2017年06月12日
認知症介護のユマニチュードとはどんなケア方法?介護士が知っておきたいポイント
認知症介護として注目を集めているユマニチュード。認知症により暴力的になったり鬱状態になっている人に対しても、ユマニチュードを実践することで穏やかになると言われています。今回はユマニチュードのケア方法やポイントをご紹介します。
目次
ユマニチュードとは
「ユマニチュード」とはフランス発祥の認知症ケアの方法です。ケアをする側とされる側が、一人の人間として向き合うことで、円滑にコミュニケーションが取れるようになるとされています。

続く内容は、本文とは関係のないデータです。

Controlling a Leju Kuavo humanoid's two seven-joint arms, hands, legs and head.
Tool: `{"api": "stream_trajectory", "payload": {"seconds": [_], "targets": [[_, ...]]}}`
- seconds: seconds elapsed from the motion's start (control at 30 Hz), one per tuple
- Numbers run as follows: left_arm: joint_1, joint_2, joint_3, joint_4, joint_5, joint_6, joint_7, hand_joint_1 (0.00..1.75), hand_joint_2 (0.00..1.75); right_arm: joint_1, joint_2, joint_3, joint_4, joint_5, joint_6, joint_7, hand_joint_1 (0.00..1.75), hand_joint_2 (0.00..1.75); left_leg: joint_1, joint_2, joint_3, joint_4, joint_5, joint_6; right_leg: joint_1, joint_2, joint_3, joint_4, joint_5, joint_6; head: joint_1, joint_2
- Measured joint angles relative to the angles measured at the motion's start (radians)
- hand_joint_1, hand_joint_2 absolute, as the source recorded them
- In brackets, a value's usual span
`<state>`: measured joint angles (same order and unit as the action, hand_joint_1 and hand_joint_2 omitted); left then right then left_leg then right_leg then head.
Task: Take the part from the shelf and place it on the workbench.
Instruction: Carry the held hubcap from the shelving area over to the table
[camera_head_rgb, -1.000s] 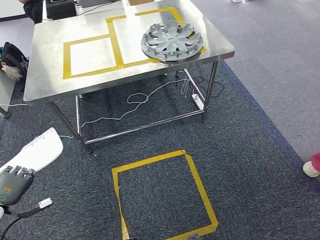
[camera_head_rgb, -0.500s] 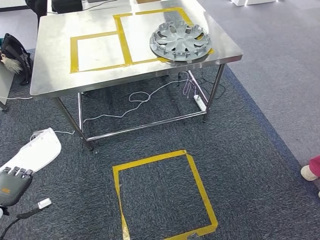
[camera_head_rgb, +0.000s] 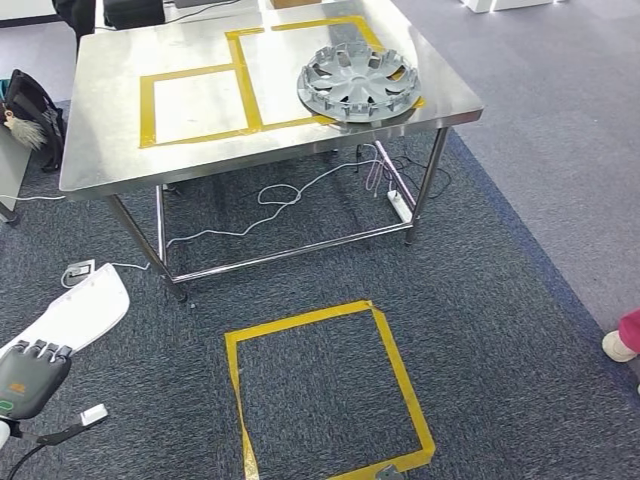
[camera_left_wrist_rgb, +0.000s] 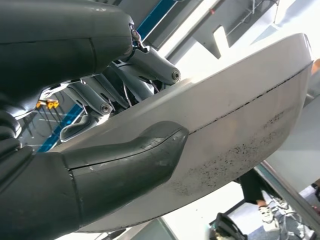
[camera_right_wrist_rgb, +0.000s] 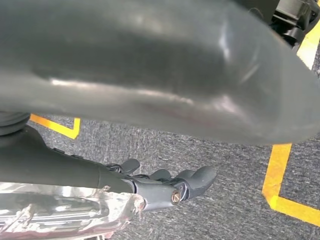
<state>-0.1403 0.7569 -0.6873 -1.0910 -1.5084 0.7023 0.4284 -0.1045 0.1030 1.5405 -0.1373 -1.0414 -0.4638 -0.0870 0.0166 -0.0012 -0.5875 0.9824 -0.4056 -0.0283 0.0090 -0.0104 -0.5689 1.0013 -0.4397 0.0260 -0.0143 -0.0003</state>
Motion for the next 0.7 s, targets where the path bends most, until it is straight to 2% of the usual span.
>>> {"api": "stream_trajectory", "payload": {"seconds": [0.23,0.43,0.53,0.63,0.7], "targets": [[0.047,-0.027,0.148,-0.064,0.000,0.000,-0.129,1.75,1.75,0.000,0.000,0.000,0.000,-0.009,-0.001,-0.001,0.00,0.00,0.000,0.000,0.000,0.000,0.000,0.000,0.000,0.000,0.000,0.000,0.000,0.000,0.000,0.000],[0.067,-0.039,0.229,-0.112,0.000,0.000,-0.164,1.75,1.75,0.000,0.000,0.000,0.000,-0.015,-0.001,-0.002,0.00,0.00,0.000,0.000,0.000,0.000,0.000,0.000,0.000,0.000,0.000,0.000,0.000,0.000,0.000,0.000],[0.079,-0.060,0.298,-0.142,0.000,0.000,-0.251,1.75,1.75,0.000,0.000,0.000,0.000,-0.020,-0.002,-0.007,0.00,0.00,0.000,0.000,0.000,0.000,0.000,0.000,0.000,0.000,-0.001,0.000,0.000,0.000,0.000,0.000],[0.086,-0.091,0.402,-0.170,0.001,-0.002,-0.361,1.75,1.75,0.001,-0.001,0.000,0.000,-0.023,-0.002,-0.023,0.00,0.00,0.000,0.000,0.000,0.000,0.000,0.000,0.000,0.001,0.000,0.000,0.000,0.000,0.000,0.000],[0.088,-0.106,0.461,-0.185,0.001,-0.004,-0.394,1.75,1.75,0.001,-0.001,0.000,0.000,-0.024,-0.002,-0.028,0.00,0.00,0.000,0.000,0.000,0.000,0.000,0.000,0.000,0.001,0.000,0.000,0.000,0.000,0.000,0.000]]}}
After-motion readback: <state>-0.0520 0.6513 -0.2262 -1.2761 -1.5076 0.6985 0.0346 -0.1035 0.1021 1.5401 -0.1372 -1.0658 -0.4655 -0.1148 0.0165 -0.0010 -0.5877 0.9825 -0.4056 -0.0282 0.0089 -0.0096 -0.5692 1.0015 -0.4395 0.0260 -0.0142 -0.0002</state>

それまでコミュニケーションが上手く取れなかった患者さんとも驚くほどコミュニケーションが取れるようになるので「魔法の認知症ケア」とも呼ばれているそうです。特別な治療もなく、高額な治療費も必要としない、そして誰にでも習得できる介護方法ということで、注目集めています。
ユマニチュードの4つの基本
見つめる
視線を合わせることは、コミュニケーションを取るうえで必要なことです。認知症になると視野が狭くなるため、近くにいても認識してもらえないことがあります。まずは相手の視界に入り、あなたの存在を認識してもらわなければなりません。同じ目線の高さか相手よりも少し下から、約20cmの近距離で優しく目を合わせましょう。
触れる
ボディタッチは人間関係を親密にさせる効果があると言われています。ケアをするときには、相手の背中や手を優しくゆっくりと包み込むように触れましょう。支えるときも、下から優しく支えるように接すると良いですね。優しく暖かい手の感触は、相手に安心感を与えます。「掴む」のではなく「触れる」と意識してください。
話しかける
ケアする際には、優しい声のトーンで常に声をかけ続けましょう。反応が返ってこない相手にも「今から○○をしますね」、「気持ちいいですね」など積極的にポジティブな言葉で声をかけてください。心地よい言葉で優しく話しかけることがポイントです。
立つ
ユマニチュードの考案者のひとり、イヴ・ジネスト氏は「できるだけ立つことで人の尊厳を自覚する」と語っており、ユマニチュードでは1日20分以上は立つことを推奨しています。立つことは筋力の維持や身体機能の保持にも効果があります。自分で立つことができない患者さんに対しても、立位でケアするなど、立つ機会を持つようにしましょう。
ユマニチュードを行うポイント
気遣いを忘れない
ユマニチュードの技法だけを理解して真似しても意味がありません。ユマニチュードは、ケアをする側とケアをされる側の絆があって初めて成立するものだということを頭に入れておきましょう。目を合わせても優しい声をかけても、根本に相手への気遣いがなければ絆は生まれません。
ひとりよがりのユマニチュードに注意
ユマニチュードを実践したからといってすぐに相手の反応が変わるわけではありません。「ユマニチュードを実践しているから大丈夫」なんていう安心感を持つのも危険です。まずは目線を合わせることから始め、相手の反応をしっかりと見るようにしましょう。すぐに相手が変わらなくても、根気よく続けていけば徐々に相手の心がほぐれていきますよ。
ユマニチュードのNG行為
「腕などを掴む」、「視界に入りにくい横や後ろから声をかける」など介護士が普段何気なくやってしまいがちな行為でも、認知症を持つ本人にとっては不安や恐怖でしかありません。不安や恐怖をあおってしまいそうな行為は避けるようにしましょう。
自分のケアを見直してみよう
ユマニチュードの基本は、介護士にとって目新しいことではありませんよね。日常的に取り入れている人も多いでしょう。しかし、認知症のケアは時間に追われることも多く、自分でも気づかないうちに介護士主導のケアになってしまいがちです。
それは、介護される側にとって負担を感じるものになる場合もあるのです。利用者が負担を感じる介護では、うまくいくはずがありません。ユマニチュードを意識することが、自分のケアを見直すきっかけになるかもしれませんね。